Customer Segmentation and Cohort Analysis
Many times in Traction Tools we have tried to segment our users into multiple groups. We've done that by industry, company sizes, lead sources, and so on. While those methods haven't exactly failed it's hard to use them to give us a reliable perspective to cluster our users into a group.
In this analysis we will group our users based on their last purchase, how many subscriptions they have purchased, and how much revenue we've got from them. This is known as Recency, Frequency, and Monetary Value (RFM).
Using the RFM we can segment our users on those three metrics. We will then assign them a score and a natural group such as Gold, Silver, and Bronze. Before jumping into that, we will analyze our customers retention percentage and purchase behavior based on their cohort.
- Analyze Retention and Purchase behaviors based on monthly cohorts
- Segment Customers using their RFM values
- Segment Customers using an unsupervised machine learning algorithm
- About the dataset: In this exercise we will work with our invoices dataset, which is available in our data warehouse to everyone. Also, only paid invoices are displayed here.
- About this experiment: This is a living document, therefore, if you need the most up-to-date information you can just run this notebook and you will see the latest information.
- About the reader: The results of the experiment displayed here are simple and can be followed by all everyone. The machine learning section will be more suited for people with more expertise in unsupervised learning.

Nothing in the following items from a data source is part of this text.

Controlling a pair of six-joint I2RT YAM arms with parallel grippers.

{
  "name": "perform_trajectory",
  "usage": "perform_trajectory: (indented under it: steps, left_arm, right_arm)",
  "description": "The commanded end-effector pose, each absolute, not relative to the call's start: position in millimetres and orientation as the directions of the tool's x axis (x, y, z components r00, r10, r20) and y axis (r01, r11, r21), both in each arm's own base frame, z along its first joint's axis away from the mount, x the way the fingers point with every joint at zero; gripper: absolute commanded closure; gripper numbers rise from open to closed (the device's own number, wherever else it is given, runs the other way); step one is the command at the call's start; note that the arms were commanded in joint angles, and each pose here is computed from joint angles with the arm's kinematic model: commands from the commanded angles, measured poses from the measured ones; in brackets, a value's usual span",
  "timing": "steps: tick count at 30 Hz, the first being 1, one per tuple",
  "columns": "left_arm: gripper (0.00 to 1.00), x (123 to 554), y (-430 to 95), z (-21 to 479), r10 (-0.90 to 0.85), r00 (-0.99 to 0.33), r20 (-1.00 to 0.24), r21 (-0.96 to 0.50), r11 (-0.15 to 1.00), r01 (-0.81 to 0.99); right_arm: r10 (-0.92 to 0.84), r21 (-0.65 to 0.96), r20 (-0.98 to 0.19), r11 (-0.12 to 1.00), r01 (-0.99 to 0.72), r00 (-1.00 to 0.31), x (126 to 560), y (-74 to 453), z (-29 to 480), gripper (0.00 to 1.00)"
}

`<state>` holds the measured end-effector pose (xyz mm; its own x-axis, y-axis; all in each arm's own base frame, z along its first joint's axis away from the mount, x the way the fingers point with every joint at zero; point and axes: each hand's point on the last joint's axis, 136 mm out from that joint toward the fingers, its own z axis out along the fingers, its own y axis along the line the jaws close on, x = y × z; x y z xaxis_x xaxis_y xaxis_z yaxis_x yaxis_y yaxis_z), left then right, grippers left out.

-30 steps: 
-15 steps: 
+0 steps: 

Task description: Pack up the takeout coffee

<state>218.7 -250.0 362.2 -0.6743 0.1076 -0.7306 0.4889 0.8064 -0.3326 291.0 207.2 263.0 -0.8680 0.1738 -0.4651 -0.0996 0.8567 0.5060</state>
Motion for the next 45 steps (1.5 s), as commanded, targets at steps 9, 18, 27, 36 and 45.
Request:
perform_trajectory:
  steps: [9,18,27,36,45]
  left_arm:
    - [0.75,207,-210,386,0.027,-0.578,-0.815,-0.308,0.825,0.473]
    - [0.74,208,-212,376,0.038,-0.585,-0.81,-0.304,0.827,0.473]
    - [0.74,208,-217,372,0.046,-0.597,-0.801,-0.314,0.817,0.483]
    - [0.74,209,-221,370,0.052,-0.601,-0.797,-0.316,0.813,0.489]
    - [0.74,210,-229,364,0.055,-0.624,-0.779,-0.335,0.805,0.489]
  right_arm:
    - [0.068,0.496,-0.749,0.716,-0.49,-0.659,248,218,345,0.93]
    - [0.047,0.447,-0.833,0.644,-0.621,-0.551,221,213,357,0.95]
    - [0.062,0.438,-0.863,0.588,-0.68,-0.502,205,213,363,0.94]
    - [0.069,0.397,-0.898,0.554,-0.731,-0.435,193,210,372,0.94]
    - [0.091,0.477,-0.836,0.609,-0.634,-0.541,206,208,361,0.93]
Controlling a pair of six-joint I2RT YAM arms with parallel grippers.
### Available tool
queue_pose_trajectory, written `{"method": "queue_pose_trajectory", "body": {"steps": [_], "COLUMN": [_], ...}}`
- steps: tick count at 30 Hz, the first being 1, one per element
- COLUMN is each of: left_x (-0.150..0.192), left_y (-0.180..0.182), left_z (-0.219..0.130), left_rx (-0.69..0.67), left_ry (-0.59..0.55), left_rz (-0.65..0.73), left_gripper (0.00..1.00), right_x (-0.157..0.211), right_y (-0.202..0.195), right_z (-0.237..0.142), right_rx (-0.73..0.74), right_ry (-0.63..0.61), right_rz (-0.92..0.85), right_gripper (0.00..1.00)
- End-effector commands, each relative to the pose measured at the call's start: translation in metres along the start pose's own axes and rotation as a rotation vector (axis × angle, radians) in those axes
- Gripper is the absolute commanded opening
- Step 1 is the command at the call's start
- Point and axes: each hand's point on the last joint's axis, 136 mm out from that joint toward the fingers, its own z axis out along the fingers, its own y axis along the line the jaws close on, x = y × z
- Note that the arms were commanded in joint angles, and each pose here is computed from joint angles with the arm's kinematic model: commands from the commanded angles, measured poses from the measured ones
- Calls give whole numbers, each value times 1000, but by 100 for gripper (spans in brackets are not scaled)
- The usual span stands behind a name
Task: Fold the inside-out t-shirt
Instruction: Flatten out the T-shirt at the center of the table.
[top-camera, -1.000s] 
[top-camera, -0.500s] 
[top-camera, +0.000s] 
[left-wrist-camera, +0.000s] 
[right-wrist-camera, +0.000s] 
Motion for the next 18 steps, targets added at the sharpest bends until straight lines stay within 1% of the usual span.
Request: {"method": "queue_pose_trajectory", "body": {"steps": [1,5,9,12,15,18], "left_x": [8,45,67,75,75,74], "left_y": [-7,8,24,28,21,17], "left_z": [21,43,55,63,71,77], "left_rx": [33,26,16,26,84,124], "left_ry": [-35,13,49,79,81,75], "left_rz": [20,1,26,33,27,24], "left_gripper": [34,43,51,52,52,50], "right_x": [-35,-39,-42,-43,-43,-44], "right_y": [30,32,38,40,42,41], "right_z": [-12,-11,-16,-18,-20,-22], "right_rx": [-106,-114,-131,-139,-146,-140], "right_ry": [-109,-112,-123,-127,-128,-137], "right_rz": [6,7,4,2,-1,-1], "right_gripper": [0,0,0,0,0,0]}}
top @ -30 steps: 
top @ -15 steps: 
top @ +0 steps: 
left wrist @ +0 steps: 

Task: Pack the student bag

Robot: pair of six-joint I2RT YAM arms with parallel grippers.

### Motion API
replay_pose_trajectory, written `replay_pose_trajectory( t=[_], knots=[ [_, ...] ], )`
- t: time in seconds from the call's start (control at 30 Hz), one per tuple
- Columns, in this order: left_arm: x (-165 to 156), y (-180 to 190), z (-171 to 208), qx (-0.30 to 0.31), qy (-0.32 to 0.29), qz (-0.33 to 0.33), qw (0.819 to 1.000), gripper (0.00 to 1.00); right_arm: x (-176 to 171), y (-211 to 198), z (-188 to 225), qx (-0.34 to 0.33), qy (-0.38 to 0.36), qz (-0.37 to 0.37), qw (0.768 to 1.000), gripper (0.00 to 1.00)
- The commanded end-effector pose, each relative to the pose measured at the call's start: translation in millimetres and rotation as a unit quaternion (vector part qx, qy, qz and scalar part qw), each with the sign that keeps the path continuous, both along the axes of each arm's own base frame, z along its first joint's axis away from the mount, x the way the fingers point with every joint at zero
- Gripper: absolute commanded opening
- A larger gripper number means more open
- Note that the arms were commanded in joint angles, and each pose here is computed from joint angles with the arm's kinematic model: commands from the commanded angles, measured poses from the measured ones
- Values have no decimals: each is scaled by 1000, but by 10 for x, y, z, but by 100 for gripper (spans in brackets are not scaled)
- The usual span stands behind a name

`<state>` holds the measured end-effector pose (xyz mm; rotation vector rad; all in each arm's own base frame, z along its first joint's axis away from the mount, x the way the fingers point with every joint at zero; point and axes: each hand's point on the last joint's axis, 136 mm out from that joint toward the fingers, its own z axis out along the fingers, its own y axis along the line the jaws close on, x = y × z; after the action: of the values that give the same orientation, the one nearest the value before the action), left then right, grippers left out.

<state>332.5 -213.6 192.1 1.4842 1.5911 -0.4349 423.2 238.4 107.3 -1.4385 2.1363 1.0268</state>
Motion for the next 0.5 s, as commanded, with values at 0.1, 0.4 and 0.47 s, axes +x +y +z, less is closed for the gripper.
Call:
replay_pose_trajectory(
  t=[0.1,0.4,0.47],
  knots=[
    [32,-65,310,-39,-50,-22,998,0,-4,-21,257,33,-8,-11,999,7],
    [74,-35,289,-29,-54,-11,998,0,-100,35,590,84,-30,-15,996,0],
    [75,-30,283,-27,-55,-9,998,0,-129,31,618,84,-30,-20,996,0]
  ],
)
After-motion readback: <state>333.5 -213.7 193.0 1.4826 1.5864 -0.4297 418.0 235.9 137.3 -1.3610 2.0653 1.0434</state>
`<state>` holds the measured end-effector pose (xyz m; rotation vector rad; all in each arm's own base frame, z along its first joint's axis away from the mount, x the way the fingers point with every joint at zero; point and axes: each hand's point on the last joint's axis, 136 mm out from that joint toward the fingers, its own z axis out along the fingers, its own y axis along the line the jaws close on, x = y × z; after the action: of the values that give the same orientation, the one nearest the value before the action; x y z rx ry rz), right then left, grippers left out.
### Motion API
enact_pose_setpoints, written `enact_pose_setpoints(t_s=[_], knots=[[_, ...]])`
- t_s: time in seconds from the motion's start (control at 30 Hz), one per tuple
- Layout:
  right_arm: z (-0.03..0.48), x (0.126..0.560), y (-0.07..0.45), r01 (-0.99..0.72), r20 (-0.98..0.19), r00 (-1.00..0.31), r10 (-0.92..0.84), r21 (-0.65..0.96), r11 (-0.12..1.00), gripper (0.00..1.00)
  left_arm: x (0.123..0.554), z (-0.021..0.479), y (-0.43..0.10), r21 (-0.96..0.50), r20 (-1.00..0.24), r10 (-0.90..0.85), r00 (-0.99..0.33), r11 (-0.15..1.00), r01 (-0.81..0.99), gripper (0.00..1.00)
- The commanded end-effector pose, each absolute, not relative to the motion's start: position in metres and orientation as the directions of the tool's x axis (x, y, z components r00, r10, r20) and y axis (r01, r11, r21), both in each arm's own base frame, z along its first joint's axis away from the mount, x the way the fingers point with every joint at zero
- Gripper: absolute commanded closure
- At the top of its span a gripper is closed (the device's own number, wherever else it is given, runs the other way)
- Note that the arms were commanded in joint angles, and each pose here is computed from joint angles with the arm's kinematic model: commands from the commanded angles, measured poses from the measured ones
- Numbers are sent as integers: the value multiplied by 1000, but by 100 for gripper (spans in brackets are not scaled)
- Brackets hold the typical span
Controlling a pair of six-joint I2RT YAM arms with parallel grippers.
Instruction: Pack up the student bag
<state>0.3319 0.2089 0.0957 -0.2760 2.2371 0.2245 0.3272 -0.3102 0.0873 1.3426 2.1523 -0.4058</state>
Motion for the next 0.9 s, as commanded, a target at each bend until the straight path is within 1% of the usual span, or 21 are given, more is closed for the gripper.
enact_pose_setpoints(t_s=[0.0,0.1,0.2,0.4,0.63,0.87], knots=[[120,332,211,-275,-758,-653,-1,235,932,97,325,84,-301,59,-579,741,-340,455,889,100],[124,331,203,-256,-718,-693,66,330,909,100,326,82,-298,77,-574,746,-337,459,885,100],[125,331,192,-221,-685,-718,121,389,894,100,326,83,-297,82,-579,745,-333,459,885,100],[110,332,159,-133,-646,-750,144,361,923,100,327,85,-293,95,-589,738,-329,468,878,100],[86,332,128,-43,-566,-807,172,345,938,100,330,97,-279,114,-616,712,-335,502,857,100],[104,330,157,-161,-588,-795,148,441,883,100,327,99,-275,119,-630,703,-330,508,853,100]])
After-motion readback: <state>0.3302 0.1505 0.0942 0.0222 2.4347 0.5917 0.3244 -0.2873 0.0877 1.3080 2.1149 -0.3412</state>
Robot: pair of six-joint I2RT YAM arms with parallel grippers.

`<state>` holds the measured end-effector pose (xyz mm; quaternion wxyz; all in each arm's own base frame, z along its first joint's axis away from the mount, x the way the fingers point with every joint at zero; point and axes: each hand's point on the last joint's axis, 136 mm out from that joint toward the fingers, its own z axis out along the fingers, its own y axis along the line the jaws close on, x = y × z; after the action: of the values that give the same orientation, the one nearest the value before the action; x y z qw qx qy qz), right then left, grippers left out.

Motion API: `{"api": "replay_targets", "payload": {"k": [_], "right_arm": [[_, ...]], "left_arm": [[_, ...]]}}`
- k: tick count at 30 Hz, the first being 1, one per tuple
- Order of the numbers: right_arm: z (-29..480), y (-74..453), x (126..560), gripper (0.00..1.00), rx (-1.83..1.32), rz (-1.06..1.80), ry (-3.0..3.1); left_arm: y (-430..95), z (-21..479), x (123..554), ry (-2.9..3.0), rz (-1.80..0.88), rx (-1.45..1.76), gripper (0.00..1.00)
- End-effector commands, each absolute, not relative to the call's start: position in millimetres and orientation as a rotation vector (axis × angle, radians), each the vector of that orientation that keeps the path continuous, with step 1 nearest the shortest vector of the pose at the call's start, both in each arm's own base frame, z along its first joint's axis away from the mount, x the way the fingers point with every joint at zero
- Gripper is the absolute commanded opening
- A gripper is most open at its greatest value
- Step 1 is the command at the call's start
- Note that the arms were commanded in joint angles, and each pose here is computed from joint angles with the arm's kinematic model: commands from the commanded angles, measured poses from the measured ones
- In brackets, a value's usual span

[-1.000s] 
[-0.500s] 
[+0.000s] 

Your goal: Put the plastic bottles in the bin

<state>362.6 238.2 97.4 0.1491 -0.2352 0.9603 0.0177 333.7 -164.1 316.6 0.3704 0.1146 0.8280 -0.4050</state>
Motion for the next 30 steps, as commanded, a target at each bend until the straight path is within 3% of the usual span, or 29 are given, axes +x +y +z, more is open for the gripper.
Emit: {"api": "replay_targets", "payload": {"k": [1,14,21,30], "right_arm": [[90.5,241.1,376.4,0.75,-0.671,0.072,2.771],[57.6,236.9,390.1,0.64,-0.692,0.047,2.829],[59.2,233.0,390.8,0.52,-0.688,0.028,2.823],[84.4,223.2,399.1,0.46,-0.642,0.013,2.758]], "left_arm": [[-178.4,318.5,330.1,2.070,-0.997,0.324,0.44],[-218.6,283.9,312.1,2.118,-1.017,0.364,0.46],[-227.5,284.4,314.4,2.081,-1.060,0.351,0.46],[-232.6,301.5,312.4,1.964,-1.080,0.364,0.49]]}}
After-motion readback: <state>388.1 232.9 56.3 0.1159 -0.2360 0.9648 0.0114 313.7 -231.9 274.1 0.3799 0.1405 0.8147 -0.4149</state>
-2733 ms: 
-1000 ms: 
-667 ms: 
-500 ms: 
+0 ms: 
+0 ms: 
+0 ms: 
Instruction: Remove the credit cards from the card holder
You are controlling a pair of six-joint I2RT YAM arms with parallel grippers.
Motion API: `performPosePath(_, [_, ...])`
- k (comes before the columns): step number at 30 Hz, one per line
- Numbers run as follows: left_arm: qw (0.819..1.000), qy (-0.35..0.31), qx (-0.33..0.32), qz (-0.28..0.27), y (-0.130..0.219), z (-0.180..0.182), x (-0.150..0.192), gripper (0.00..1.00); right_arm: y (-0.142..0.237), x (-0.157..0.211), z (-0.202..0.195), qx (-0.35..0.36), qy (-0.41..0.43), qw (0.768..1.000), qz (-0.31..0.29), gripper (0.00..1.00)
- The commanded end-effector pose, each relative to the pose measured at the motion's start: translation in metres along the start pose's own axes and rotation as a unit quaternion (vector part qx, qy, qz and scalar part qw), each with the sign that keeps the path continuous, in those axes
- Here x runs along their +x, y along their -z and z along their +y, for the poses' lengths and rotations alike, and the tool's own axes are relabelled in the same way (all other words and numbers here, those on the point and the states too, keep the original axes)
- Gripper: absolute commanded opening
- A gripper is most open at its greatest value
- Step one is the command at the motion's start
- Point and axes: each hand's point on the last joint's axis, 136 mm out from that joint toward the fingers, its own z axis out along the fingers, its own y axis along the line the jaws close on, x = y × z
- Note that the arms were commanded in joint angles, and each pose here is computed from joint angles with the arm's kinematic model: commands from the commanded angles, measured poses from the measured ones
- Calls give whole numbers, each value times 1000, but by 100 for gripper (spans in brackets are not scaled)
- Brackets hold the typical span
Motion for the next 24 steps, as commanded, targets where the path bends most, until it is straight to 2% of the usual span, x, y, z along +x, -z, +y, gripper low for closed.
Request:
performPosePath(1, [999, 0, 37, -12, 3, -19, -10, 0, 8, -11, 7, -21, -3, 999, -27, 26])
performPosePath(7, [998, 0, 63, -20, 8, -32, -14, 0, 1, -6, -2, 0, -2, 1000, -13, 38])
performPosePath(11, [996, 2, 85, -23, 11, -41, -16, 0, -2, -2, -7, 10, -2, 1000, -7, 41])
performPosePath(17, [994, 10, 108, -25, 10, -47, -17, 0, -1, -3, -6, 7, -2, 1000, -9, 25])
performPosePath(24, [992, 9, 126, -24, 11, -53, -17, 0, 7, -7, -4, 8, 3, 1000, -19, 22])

Customer Retention and Spending Habits
Before diving into the segmentation, let's first analyze the retention rates and spending habits of our users. To achieve this we will analyze our customers since August 2019 and see how many of them have churned and how much they spend.
In the graph bellow we can see the retention behavior across different cohorts since August 2019. The way you read this
chart is in a horizontal way, we see that retention percentage for the cohort
2019-08 changed from 92% to 87%,
and then was down to 75%.
Retention rates for this cohort are great, however we don't see the same behavior for cohort
2019-12 which the
retention rate was down to 74% only in its sixth month.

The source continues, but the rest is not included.